EXERCISE INSTRUCTIONS »
Before answering, work out how many lines below contain the string "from"; the reply is that number alone.

[Opening DATA SHOWN section]

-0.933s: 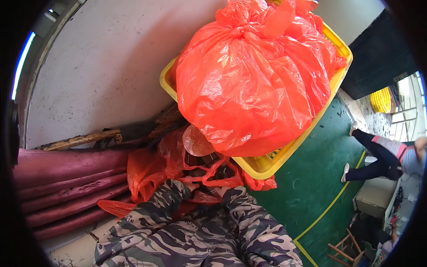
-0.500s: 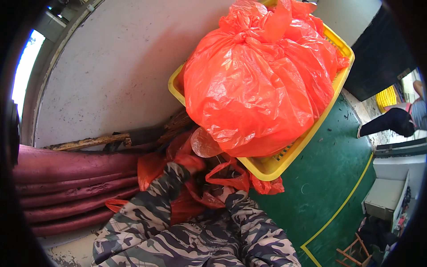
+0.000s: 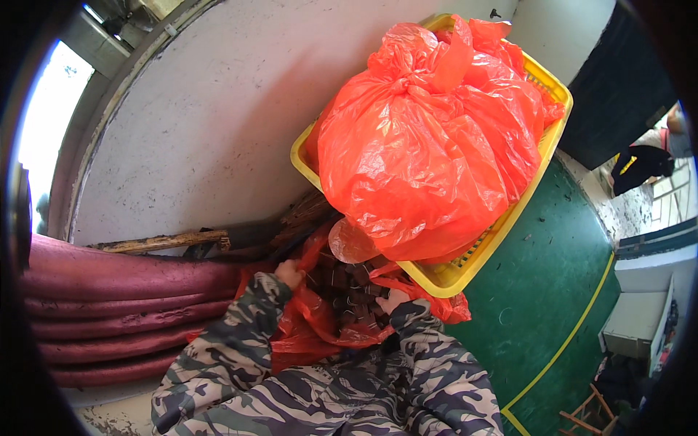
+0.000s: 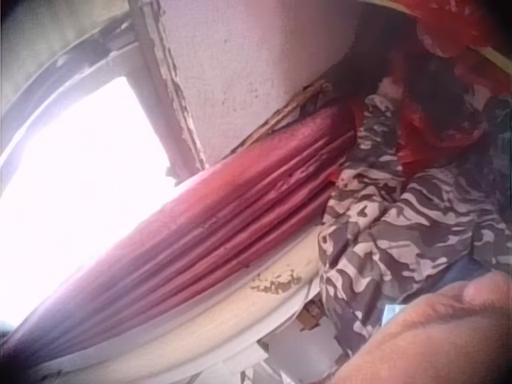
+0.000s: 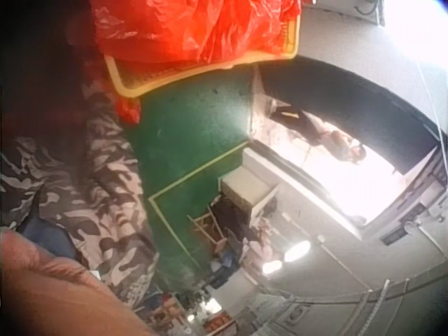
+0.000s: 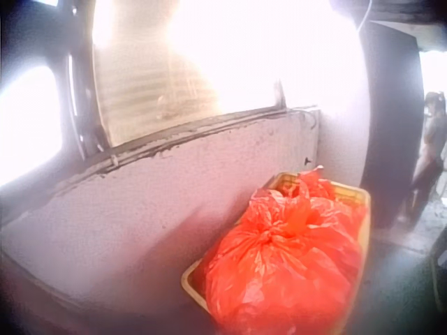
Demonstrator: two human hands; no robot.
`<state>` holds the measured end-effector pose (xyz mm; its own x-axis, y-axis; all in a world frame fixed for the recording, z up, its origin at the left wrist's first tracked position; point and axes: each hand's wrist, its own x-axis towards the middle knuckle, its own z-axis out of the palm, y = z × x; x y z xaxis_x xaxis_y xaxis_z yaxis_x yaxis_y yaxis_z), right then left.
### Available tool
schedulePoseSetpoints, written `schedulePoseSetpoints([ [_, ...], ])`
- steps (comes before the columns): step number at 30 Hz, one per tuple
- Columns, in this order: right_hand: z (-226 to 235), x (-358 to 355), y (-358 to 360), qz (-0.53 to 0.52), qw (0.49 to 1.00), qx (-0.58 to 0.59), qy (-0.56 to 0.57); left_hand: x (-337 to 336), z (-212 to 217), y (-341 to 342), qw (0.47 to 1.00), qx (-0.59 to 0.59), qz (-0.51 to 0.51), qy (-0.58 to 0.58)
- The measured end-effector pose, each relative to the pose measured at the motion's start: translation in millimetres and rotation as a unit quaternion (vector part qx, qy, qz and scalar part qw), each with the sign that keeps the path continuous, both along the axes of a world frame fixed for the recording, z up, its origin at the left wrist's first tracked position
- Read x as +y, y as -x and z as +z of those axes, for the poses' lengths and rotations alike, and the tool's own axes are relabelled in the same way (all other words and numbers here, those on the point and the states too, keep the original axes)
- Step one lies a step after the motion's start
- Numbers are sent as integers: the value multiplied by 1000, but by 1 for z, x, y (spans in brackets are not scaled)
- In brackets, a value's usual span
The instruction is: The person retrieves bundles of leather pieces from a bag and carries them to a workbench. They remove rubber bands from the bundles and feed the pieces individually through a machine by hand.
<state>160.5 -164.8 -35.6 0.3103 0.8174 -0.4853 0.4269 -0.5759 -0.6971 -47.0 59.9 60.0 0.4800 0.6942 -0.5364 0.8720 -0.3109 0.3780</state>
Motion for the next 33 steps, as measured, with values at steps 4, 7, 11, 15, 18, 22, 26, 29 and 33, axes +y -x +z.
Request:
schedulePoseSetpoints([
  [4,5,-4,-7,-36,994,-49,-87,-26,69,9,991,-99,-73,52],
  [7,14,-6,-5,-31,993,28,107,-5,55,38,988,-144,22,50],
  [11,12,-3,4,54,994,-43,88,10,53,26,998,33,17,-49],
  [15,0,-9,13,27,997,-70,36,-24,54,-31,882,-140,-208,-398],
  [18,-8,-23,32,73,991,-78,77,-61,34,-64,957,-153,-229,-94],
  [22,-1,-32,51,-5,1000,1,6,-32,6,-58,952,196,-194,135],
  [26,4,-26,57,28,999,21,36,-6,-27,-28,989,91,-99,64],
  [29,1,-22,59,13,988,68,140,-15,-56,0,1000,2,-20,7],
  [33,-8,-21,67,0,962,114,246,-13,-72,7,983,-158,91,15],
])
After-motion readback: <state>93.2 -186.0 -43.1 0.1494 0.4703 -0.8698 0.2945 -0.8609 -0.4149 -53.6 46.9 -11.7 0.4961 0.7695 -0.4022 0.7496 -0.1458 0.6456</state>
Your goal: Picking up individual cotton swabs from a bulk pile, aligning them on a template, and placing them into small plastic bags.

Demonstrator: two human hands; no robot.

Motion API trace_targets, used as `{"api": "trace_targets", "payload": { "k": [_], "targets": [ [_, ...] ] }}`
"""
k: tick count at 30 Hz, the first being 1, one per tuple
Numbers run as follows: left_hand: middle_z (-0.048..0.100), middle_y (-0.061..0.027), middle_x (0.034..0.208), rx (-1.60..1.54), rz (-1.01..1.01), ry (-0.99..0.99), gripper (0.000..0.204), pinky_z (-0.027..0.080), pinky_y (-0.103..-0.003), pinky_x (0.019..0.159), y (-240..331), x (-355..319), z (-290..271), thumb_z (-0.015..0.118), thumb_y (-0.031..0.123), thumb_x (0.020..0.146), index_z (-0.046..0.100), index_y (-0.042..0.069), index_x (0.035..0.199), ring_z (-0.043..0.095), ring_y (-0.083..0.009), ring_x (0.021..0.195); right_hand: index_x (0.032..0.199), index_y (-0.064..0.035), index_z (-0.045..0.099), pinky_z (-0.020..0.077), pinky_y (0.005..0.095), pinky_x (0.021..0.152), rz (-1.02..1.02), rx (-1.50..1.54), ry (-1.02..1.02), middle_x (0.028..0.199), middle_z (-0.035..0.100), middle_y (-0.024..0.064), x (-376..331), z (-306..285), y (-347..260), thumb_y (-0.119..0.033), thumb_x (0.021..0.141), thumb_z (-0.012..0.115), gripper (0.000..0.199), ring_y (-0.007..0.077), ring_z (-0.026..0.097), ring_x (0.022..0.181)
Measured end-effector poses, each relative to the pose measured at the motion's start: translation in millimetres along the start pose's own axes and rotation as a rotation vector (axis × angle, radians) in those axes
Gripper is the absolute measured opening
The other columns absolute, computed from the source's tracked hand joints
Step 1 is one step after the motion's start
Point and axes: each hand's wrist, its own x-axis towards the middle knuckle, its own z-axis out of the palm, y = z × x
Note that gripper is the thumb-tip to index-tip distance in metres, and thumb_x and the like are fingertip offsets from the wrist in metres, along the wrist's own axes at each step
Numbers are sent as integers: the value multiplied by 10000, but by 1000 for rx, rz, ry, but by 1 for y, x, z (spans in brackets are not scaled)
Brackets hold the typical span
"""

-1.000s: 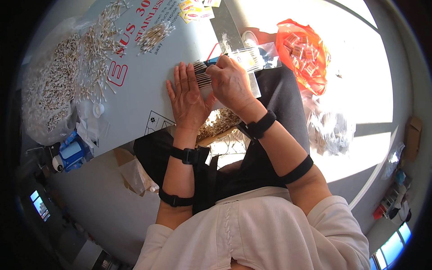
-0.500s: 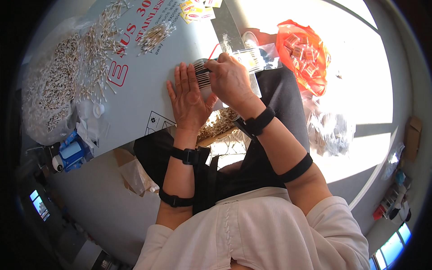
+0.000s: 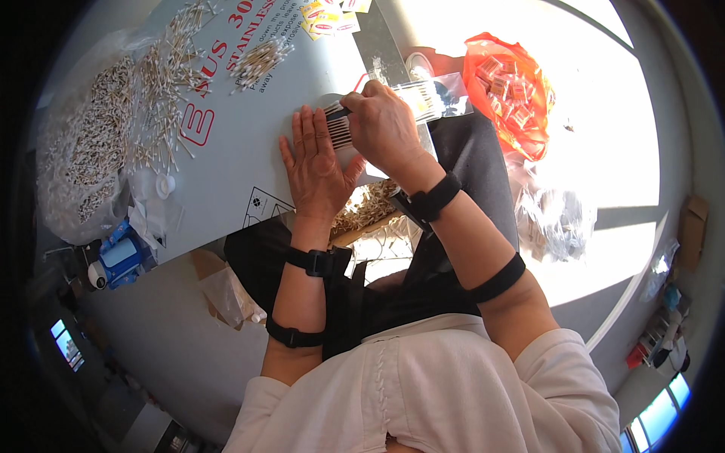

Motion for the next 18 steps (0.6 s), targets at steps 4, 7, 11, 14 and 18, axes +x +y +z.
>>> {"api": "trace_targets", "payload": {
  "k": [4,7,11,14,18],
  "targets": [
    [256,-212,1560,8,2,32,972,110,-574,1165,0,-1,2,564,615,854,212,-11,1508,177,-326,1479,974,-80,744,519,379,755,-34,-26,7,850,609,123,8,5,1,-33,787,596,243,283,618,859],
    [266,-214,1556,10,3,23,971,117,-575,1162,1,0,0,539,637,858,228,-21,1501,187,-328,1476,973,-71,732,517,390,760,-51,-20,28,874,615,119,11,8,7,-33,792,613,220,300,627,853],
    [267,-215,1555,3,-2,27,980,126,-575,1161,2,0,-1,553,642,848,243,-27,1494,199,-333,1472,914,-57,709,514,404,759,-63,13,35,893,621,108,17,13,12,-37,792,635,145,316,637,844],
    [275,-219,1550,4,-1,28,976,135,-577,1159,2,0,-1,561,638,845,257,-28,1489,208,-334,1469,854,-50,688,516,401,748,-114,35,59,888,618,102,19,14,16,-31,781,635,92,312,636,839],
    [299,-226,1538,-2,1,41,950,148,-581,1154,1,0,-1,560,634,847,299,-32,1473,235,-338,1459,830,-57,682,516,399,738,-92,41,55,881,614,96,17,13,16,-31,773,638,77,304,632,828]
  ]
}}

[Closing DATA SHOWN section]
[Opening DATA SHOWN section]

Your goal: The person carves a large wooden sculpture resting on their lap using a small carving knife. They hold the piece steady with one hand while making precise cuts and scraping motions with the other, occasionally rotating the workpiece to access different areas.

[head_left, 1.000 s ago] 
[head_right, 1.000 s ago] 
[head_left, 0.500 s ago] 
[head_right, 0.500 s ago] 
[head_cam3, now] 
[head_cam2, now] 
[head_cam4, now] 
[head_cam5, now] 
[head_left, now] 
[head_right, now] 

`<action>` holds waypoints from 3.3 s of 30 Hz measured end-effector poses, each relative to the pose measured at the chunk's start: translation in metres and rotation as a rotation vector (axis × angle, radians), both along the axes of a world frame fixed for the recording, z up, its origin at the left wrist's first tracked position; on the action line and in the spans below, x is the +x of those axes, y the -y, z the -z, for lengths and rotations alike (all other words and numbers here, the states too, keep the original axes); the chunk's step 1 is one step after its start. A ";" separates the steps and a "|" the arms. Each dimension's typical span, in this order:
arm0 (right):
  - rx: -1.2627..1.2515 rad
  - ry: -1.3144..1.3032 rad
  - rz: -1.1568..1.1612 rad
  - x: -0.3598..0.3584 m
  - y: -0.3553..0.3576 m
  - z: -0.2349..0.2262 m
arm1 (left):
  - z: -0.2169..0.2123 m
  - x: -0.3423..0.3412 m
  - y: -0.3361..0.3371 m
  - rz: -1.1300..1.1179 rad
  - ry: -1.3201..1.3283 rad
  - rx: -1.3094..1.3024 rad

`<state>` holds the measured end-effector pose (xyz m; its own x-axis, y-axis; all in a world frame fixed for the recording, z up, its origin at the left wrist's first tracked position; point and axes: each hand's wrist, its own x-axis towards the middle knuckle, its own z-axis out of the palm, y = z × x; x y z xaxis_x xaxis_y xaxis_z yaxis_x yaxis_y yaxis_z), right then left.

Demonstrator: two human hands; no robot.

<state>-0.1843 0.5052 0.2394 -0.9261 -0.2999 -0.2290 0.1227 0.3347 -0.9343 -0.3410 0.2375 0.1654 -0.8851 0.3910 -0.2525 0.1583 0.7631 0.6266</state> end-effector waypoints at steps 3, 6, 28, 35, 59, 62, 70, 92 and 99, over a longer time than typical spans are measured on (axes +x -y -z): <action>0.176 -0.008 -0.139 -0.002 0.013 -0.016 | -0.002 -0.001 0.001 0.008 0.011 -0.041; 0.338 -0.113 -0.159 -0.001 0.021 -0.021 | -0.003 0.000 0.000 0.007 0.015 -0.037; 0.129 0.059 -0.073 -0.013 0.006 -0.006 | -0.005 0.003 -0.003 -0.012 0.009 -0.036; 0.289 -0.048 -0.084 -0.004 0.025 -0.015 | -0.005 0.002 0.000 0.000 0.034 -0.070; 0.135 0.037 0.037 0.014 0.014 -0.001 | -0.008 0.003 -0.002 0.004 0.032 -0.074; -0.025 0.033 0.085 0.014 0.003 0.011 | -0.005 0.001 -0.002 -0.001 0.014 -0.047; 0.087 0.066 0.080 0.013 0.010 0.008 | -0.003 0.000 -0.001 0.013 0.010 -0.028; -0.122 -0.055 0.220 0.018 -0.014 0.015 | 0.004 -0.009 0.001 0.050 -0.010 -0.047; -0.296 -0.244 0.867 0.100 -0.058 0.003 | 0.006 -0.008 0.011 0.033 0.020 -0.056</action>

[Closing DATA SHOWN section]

TASK RESULT »
5